Can you start by telling me about your new book, The Lost Art Of Silence?
It’s something I’ve been thinking about for many years but it's just taken a while to get to publication! We live in such an incredibly noisy world and I really do think that most creativity — whether it's painting, writing, composing or just listening to music — needs silence.
It may sound odd to say music but when I spoke to musicians during my research, many said that the moments of silence — during music — can be the most important part. So, I do think that almost all creativity needs silence and that was one of the reasons I embarked on the book.
What inspired you to write a book about silence?
One of the key moments was in 2005 when I went to The Antarctic. While we were there, we went on a big icebreaker vessel and then moved onto small zodiacs one day. We were zooming in and out of the icebergs and then our guide turned the engine off. It began to snow and it was completely silent.
I think that was really the inspiration for the book. I'll never ever get that moment back, but I've got the memory of it.
When is the book launching and who is it published by?
It’s being published by Shambhala Publications in America and the publication date is 5th December 2023. In the UK, Shambhala is distributed by Penguin Random House so I'm hoping the book will be in every bookshop here.
How are you marketing the book?
A few different methods: my website for starters; I am speaking on Front Row on BBC Radio 4 on December 14th; and a friend of mine is hoping to get me to give a talk at the Colony Club in New York.
The UK representative for Penguin Random House said most of his authors are in America so it’s hard for them to hop on the radio last minute but I’m here on hand so hopefully something will come of that!
This isn't your first book. Can you tell me a bit about the other books you've written?
I founded the Travel Bookshop in 1979 and I was asked to write a book about the shop. The bookshop was arranged by country but it had other subjects too such as fiction, histories, guides, maps, biographies and natural history all on the same shelf. I was asked to write a book in the same format. It was published by Scolar Press and called Anderson's Travel Companion. That was my first book.
Virago Press then asked me to write a book about female travellers but then retracted this as they’d been sent a manuscript from America on the same topic. They asked me to think of another topic so I thought of women's spirituality and that was published in the nineties: A Virago Book of Women's Spirituality. In America, it was called Heaven's Face Thinly Veiled and was actually published by Shambhala, my current publisher, so I have a bit of history with them.
Then the famous film, Notting Hill, was based on my bookshop and so a friend, Miranda Davies, and I wrote Inside Notting Hill, which included walks around the area and interesting essays that people wrote specially for the book. That did fantastically well, especially in Notting Hill.
I went to launch the book in America and the date was September 11th 2001. I couldn’t cancel the launch because there were no phones and so people did turn up. I learnt that after a tragedy like that, all people really want to do is to talk. I’ve never talked so much as in that subsequent week.

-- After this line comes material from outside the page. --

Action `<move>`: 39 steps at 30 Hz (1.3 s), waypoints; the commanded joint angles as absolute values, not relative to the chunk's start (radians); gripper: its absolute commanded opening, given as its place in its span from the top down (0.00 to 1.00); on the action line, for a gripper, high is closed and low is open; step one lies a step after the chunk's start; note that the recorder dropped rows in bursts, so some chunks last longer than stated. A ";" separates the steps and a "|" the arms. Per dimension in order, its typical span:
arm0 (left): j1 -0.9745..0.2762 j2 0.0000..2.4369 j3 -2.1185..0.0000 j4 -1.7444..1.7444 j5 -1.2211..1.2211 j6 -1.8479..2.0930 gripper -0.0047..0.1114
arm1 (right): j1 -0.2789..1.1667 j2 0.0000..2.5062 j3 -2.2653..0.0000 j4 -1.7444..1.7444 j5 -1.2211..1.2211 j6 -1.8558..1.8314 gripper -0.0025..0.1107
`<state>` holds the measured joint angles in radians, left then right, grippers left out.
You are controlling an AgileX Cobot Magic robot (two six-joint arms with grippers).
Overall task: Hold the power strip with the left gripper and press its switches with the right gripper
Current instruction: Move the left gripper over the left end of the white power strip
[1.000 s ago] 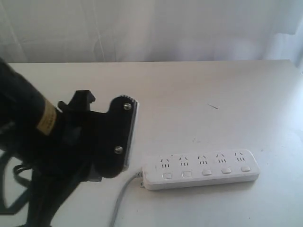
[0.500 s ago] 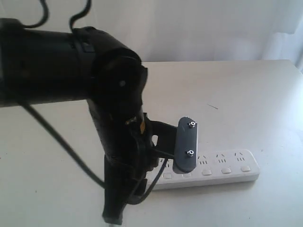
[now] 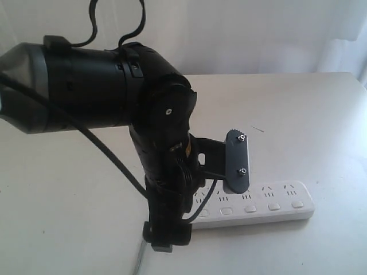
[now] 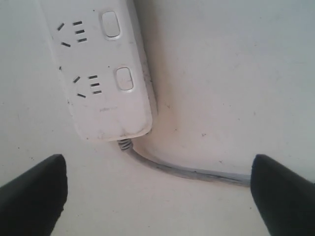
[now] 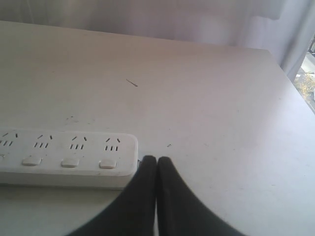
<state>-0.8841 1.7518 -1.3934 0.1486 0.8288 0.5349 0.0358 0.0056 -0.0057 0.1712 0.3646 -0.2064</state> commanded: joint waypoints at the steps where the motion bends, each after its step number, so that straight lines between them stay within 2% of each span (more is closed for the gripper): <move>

Then I wrote my autobiography, Halfway To Venus, which I published myself in 2008. I hadn’t written a book since then until now so it’s really exciting for me!

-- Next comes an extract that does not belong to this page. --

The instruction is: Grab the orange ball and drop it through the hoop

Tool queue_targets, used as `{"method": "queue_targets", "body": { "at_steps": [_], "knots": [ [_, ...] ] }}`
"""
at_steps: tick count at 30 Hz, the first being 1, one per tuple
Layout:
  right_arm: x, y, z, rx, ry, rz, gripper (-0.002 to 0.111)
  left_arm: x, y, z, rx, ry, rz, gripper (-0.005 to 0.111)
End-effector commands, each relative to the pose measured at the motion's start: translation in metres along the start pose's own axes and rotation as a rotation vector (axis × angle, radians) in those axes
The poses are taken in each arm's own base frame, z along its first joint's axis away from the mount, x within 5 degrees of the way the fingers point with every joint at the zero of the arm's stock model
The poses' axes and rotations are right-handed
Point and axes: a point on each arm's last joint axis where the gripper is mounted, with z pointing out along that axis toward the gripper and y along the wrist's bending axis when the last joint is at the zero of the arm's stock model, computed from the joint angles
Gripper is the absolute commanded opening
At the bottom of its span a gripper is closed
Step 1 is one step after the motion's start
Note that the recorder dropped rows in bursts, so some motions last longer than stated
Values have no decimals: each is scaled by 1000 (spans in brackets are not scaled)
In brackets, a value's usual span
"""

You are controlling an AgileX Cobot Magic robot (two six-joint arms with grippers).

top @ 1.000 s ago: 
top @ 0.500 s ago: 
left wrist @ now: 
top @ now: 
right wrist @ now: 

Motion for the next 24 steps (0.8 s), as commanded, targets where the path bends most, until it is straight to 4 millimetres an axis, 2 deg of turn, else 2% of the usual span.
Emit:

How did you find writing an autobiography?
Well, the trigger is that I only have one arm and so I really wanted to write about what it's like having one arm. I looked at history and other people who had one arm and how they've dealt with it. There are so many people with one arm in literature, so I actually found the book very easy to write.
I really wanted to let people know what it feels like and I received some very nice reviews so I was very pleased with that.
How did your bookshop being the centre of the film Notting Hill impact the visibility of your bookshop and sales?
The visibility of the bookshop soared as you can imagine. Even today, anywhere I go in the world and I say that I founded the travel bookshop which featured in the film Notting Hill, people go absolutely bananas and want to take my photograph!
From the fame point of view it was fantastic but from the business point of view, not as much. Record numbers of people came to the shop but few ever bought books.
Did you meet interesting people when you were running the bookshop?
Yes, I was very lucky. When I founded the bookshop in 1979, it was the beginning of the eighties which was really the golden age of modern travel writing. I met authors including Bruce Chatwin, Jonathan Raban, Paul Theroux, Colin Thubron, Norman Lewis and so I got to know them all and many more besides.
I'd never actually written myself and in the late eighties, somebody suggested that I go to Sri Lanka to write a piece for a magazine called Departures, which was the American Express magazine. That was the start of my writing career
It also meant that any time I went travelling, I could ring up an editor and write a travel piece for them so that was also fantastic.
Are there any more books you want to write?
Funnily enough, there's a woman who very few people in England have heard of called Mary Austin. She lived in about 1900 in the southwest of America and she was an extraordinary woman.
She was a mathematician, a philosopher, a novelist and she was interested in the environment. There’s hardly anything about her in this country and I think very few of her books are still in print in America so I’d love to write something about her.
I’m also trying to write a thriller too at the moment!
When you're not writing, what do you enjoy doing?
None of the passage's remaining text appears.